Kidnappings up There
is a great fear among many Panamanians, particularly among
businesspeople, about the "Colombianization" of life in
this country. The massive investment of Colombian money, much of it
apparently the proceeds of illegal activity, in Panama City real
estate and businesses is one point of concern. Another is the rise of
the kidnapping industry. In 2006 there were 13 kidnappings reported
here. Now the government has announced that the now disbanded
Judicial Technical Police (PTJ) recorded 29 kidnappings. Kidnapping
for ransom is often not reported to police --- some families just pay
the ransom and get on with their lives. The latest craze, the
"kidnapping express," in which people are abducted and
force to empty their bank accounts while being driven around by their
abductors, is thought to be much more likely to be reported to
police. Kidnapping for ransom is a big industry in Colombia, with the
leftist FARC rebels far from the only gangsters participating in the
racket. Whether or not Panama's enhanced kidnapping problem is
directly derived from Colombian influence --- the evidence is mixed,
as a few Colombians have been identified in such crimes here, but
most of the perpetrators and suspects seem to be local folks --- many
businesspeople here see the risk of abduction, like the risk of a
business dispute being settled by a hit man, as a Colombian import.
PRD goons rob photojournalist's work It
was almost like the good old days when Labor Minister
Benjamín
Colamarco headed General Noriega's Dignity Battalions goon squad and
National Assembly president Pedro Miguel González was a
promising young tough guy with the dictatorship's youth wing.
Appointed government officials aren't supposed to be politicking
during working hours, but on Friday, March 7, Colamarco, a candidate
for the PRD National Executive Committee in the following Sunday's
elections had called in sick, pleading a throat ailment. Actually he
was at the Plaza Paitilla Inn, having a breakfast meeting with
indigenous delegates to the convention and was seen by La Prensa
photographer Ana Rentería, who took photos of Colamarco
engaged in his illegal campaign activities. She was accosted by three
large men, who showed security ID --- they were bodyguards for
Colamarco and legislator González --- and under some
perverted
color of "law" they held Rentería as an illegal
private prisoner for about three hours and stole the memory chip from
her camera.

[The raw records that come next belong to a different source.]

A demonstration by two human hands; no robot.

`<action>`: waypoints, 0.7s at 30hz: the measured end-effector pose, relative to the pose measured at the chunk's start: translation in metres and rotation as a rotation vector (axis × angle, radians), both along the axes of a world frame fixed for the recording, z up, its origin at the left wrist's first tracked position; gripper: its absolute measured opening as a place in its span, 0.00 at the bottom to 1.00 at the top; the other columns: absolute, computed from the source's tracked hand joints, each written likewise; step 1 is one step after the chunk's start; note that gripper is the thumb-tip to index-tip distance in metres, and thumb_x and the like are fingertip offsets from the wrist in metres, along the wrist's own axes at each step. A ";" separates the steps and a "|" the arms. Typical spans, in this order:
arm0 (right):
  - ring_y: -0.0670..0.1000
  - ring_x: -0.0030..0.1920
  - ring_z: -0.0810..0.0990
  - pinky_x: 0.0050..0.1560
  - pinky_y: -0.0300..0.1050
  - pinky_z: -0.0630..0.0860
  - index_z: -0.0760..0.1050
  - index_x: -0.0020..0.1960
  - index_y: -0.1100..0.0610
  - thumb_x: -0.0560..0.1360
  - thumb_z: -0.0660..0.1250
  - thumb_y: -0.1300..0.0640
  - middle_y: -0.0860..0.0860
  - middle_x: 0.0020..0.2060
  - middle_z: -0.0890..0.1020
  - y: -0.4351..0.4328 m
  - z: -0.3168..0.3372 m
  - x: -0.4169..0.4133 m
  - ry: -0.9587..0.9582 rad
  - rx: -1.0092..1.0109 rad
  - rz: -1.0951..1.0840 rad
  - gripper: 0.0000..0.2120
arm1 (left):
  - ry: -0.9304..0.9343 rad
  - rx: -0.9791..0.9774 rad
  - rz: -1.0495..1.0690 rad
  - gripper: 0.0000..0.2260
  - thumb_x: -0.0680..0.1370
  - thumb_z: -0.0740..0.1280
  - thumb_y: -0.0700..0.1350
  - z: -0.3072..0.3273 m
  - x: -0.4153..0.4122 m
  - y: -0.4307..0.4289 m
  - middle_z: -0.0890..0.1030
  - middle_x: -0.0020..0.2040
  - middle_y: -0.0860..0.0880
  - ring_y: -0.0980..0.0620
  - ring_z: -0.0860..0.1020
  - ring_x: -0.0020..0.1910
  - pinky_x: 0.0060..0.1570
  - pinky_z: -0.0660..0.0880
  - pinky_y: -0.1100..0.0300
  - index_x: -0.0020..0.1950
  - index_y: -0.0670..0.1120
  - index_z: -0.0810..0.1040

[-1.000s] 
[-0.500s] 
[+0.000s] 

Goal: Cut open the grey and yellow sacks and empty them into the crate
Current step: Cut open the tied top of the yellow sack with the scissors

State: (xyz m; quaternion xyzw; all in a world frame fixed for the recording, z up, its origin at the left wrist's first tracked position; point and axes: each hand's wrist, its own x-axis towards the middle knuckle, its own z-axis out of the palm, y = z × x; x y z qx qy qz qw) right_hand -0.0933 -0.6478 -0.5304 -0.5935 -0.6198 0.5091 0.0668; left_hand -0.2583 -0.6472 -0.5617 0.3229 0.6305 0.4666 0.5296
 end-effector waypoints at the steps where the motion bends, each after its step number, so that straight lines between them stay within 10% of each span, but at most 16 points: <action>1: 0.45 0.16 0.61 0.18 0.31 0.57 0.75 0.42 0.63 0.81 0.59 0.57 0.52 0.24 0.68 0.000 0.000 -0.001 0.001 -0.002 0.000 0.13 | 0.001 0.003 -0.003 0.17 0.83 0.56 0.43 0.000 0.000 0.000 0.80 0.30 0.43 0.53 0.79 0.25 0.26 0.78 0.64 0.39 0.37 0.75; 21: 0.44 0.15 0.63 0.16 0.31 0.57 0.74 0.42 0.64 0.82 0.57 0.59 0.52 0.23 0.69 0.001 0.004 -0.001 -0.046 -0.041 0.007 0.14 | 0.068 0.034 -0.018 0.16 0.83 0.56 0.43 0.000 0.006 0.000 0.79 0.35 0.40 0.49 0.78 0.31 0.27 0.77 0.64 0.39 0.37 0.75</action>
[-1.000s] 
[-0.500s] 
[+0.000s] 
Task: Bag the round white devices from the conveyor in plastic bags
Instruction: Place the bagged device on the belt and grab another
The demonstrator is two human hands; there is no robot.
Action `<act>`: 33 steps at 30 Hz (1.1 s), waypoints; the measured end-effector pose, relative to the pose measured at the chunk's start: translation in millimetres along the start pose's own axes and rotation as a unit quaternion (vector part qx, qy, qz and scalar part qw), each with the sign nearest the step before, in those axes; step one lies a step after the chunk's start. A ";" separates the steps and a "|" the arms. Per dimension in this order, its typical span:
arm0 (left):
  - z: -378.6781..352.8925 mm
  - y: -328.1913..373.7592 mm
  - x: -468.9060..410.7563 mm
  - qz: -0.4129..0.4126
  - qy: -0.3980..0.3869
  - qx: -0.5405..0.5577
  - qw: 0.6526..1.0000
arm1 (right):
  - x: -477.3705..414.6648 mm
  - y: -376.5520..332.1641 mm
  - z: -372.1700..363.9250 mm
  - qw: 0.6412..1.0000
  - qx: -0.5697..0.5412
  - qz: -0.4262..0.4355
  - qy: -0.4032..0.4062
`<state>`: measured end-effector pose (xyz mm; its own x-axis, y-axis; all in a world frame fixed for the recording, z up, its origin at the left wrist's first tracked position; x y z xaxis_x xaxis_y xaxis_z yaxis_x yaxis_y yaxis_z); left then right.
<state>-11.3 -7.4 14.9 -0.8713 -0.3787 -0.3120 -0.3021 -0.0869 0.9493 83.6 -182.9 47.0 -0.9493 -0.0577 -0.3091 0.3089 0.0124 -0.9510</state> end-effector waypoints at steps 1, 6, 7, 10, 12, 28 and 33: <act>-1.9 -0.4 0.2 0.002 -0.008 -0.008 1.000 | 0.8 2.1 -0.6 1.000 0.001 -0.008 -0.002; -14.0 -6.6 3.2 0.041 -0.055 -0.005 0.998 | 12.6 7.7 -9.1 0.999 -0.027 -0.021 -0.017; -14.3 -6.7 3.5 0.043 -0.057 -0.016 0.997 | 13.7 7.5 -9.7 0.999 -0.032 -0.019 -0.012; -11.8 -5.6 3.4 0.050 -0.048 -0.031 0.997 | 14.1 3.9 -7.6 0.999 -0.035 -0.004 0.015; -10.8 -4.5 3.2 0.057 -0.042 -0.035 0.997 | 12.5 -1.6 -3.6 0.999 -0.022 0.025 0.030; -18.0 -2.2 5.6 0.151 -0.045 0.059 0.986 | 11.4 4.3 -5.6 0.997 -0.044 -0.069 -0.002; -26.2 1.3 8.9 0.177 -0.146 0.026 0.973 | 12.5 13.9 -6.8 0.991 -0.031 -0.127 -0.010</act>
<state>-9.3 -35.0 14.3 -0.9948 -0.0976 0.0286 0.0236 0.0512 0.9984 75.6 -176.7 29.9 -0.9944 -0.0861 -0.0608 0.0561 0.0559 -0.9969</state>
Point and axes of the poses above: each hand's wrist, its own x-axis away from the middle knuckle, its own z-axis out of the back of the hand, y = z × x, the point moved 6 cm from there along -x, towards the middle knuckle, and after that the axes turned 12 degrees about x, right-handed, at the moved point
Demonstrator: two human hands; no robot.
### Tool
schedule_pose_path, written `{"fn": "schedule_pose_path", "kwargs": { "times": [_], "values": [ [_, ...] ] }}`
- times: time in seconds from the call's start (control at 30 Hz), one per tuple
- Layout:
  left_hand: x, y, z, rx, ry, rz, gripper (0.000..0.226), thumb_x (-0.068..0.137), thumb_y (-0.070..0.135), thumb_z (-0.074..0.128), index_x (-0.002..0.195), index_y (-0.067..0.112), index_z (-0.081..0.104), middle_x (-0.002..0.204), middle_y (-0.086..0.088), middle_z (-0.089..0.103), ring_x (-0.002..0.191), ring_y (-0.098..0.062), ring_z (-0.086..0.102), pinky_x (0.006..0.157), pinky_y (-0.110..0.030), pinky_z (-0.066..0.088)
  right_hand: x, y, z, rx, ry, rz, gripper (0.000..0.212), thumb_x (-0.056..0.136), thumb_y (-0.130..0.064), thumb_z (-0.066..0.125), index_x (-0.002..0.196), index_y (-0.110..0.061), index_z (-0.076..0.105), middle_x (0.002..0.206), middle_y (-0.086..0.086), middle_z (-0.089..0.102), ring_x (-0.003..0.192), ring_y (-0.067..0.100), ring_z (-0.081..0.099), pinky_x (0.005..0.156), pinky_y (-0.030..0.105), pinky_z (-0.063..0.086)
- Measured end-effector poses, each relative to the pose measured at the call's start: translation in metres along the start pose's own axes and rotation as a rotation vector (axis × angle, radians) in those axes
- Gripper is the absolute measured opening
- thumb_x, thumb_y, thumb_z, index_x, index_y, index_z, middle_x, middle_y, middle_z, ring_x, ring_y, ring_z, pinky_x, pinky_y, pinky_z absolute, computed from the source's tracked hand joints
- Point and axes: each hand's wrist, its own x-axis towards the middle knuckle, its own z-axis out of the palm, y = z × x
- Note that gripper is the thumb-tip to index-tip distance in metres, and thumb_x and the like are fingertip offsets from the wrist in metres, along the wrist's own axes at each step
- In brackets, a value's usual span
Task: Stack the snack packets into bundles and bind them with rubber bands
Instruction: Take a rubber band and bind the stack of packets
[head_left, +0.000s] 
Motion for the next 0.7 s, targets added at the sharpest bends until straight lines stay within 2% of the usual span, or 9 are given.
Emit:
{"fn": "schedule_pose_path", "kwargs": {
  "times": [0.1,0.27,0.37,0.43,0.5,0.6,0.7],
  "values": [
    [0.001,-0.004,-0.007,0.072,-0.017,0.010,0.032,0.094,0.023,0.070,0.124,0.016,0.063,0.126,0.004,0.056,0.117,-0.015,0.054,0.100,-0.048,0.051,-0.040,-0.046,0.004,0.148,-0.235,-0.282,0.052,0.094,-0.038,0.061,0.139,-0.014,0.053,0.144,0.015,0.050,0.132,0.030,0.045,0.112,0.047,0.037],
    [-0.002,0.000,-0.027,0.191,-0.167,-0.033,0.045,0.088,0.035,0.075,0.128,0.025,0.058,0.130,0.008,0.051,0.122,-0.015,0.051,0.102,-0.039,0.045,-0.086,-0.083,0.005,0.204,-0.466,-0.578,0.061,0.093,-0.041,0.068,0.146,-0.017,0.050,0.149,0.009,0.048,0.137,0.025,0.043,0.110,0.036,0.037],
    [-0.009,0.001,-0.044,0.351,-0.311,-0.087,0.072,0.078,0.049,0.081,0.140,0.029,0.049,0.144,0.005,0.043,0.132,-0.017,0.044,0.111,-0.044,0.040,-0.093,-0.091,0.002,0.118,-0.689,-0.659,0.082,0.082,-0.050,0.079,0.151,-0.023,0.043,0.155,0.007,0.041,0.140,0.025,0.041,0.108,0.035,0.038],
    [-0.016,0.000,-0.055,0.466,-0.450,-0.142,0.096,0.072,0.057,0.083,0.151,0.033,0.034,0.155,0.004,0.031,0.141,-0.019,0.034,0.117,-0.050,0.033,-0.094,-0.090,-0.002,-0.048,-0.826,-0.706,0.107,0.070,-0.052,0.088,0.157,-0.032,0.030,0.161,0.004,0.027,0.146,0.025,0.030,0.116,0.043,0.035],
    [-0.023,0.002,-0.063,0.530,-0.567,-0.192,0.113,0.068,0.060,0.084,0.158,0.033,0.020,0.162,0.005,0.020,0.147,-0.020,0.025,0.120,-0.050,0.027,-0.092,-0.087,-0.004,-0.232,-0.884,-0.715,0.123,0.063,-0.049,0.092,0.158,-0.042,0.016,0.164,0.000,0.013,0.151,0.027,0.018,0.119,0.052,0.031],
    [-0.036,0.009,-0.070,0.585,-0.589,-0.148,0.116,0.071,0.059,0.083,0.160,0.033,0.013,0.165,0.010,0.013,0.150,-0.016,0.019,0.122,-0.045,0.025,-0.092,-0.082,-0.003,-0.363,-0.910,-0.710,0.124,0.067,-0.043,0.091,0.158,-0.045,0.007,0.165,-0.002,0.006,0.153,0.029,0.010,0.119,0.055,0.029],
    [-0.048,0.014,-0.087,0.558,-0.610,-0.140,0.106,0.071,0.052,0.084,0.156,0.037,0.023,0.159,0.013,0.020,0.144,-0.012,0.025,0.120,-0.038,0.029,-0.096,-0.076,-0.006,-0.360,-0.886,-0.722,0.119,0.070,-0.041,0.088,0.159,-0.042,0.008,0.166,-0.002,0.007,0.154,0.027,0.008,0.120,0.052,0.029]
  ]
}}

González says that he and his thug were only
witnesses and didn't directly participate in the strong-arm robbery.
The Colamarco thugs protested at the scene that they had some sort of
license to rob because the political breakfast was private, and later
Colamarco denied that they were his bodyguards. The Electoral
Tribunal? Two of their three magistrates are PRD, so forget about any
recourse to the election laws. Colamarco and González, by
the
way, were elected to the PRD's national leadership two days later. La
Prensa, which is editorially aligned with the PRD, filed a complaint
with the party.
Traad release ordered Ricardo
Traad, the former head of Panama's National Maritime Service (SNM)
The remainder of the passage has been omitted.